Sonra düşündüm, aslında çok da saçma değildi bu durum. Bu küçük Avrupa ülkelerinde birçok şehrin belediye başkanı bisikletle veya sıradan bir otomobille işe gidiyor, günlük yaşamında o şehrin halkından farklı davranmıyor.
Çünkü hepsi görevinin bilincinde. Şehir sakinleri tarafından görevlendirilmiş, işleyen düzeni yürütmekten sorumlu bir memur olduğunun farkında. Özel bir insan olmadığını, parkları süpüren veya kanalizasyonları temizleyen işçiden farklı olmadığını biliyor.

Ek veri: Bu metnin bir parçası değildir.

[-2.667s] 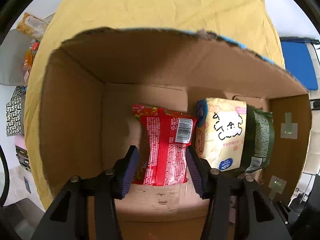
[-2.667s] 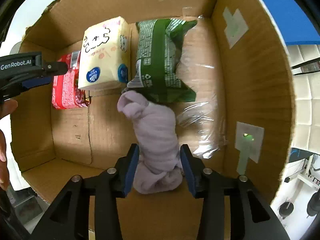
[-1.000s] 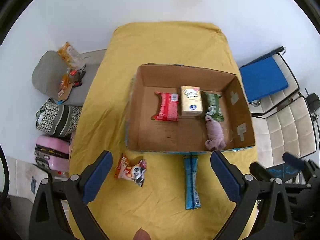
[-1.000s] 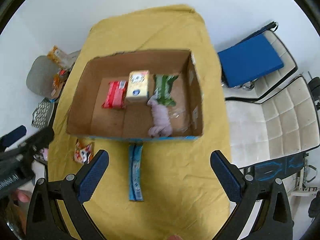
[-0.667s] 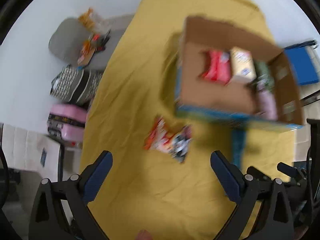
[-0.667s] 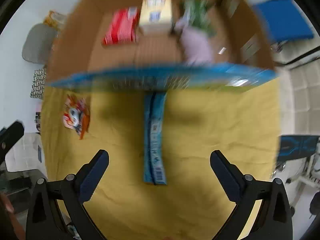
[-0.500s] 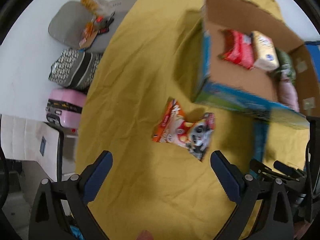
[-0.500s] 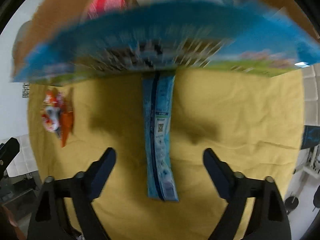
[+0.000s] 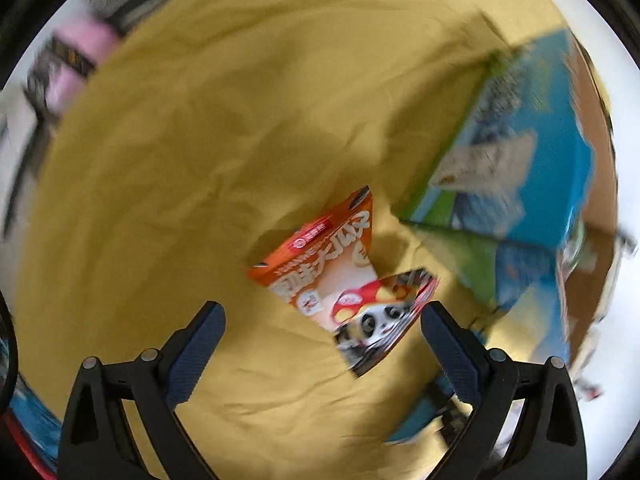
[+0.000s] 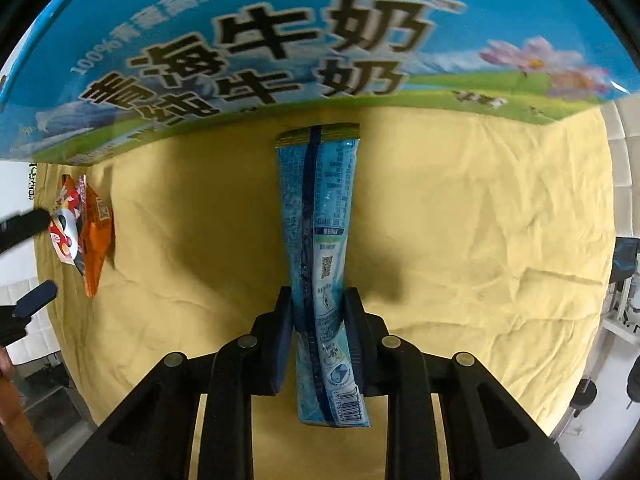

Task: Organize soft objects
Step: 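Grasp the orange panda snack bag with the left tool while the right tool grasps the blue stick package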

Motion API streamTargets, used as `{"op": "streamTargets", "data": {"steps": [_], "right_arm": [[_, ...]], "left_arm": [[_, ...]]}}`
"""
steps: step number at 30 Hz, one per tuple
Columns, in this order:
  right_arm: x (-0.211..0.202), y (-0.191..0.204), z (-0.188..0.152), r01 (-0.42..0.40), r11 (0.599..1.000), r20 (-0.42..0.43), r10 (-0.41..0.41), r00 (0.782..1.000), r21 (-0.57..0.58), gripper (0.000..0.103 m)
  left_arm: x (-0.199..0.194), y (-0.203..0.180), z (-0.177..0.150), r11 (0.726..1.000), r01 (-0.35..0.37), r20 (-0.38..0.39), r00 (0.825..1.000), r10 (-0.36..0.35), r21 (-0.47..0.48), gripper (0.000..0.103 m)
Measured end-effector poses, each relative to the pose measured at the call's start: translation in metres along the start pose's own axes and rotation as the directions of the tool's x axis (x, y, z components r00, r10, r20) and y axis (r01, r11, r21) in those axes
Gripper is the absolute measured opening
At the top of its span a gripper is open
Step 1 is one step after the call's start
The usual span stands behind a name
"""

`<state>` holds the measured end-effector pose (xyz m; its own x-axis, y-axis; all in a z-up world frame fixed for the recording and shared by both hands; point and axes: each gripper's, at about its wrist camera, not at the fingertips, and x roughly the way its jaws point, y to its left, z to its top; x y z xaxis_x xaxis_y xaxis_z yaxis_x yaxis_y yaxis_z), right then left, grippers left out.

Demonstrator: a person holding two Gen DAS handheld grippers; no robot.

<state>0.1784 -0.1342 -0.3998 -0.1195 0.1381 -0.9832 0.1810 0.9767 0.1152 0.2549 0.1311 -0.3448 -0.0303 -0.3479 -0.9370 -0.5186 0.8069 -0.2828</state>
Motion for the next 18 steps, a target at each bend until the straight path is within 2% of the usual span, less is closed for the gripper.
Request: {"op": "streamTargets", "data": {"steps": [3, 8, 9, 10, 12, 15, 18], "right_arm": [[0.0, -0.006, -0.005, 0.003, 1.0, 0.0, -0.003, 1.0, 0.005, 0.026], [0.003, -0.017, -0.023, 0.021, 1.0, 0.0, -0.021, 1.0, -0.008, 0.026], [0.005, -0.019, -0.031, 0.024, 1.0, 0.001, -0.024, 1.0, -0.011, 0.026], [0.005, -0.019, -0.034, 0.026, 1.0, 0.001, -0.026, 1.0, -0.014, 0.026], [0.005, -0.02, -0.036, 0.037, 0.999, -0.001, -0.037, 0.999, -0.026, 0.026], [0.002, -0.02, -0.037, 0.055, 0.998, -0.011, -0.056, 0.998, -0.043, 0.024], [0.0, -0.031, -0.044, 0.062, 0.997, -0.024, -0.063, 0.998, -0.05, 0.024]], "left_arm": [[0.012, 0.001, 0.004, 0.999, 0.003, -0.003, 1.0, -0.003, -0.043, 0.1], [0.028, -0.013, 0.002, 0.998, -0.063, 0.027, 0.998, 0.063, -0.006, 0.098], [0.029, -0.016, 0.0, 0.998, -0.066, 0.039, 0.997, 0.065, 0.01, 0.092], [0.031, -0.018, -0.002, 0.997, -0.069, 0.044, 0.997, 0.068, 0.029, 0.079], [0.034, -0.024, -0.01, 0.99, -0.115, 0.057, 0.992, 0.111, 0.083, 0.061], [0.036, -0.03, -0.025, 0.97, -0.144, 0.057, 0.989, 0.135, 0.198, 0.052], [0.038, -0.032, -0.051, 0.924, -0.217, 0.08, 0.976, 0.202, 0.314, 0.05]]}}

Kendisine verilen görevi yapmaya çalışıyor.
Şehir yüzyıllardır değişmemiş, altyapı en başta doğru kurulmuş, inşaat, arsa, emlak, istimlak kavgaları yok denecek kadar az seviyede.
Kurallar uyulabilecek seviye ve mantıkta, kişiye göre özel işlemler yapmak gerekmiyor. Sistem doğru kurulunca belediye başkanının da korkacak, tehditler alacak bir durumu olmuyor.
Bizdeyse durum farklı. Başkanların büyük kısmı kültürsüz bir tarım toplumundan geldiği için mevcut mevkiiyle caka satmanın peşinde. Her başkan şehir veya ilçeyi kendi kafasına göre düzenlediği, neredeyse tüm kural ve kanunlar yoruma açık olduğu için düşman çok. Bu iki durum bol bol koruma, konvoy, makam araçları ve buram buram Orta Doğu kokan zevksiz makam odalarına sebep oluyor.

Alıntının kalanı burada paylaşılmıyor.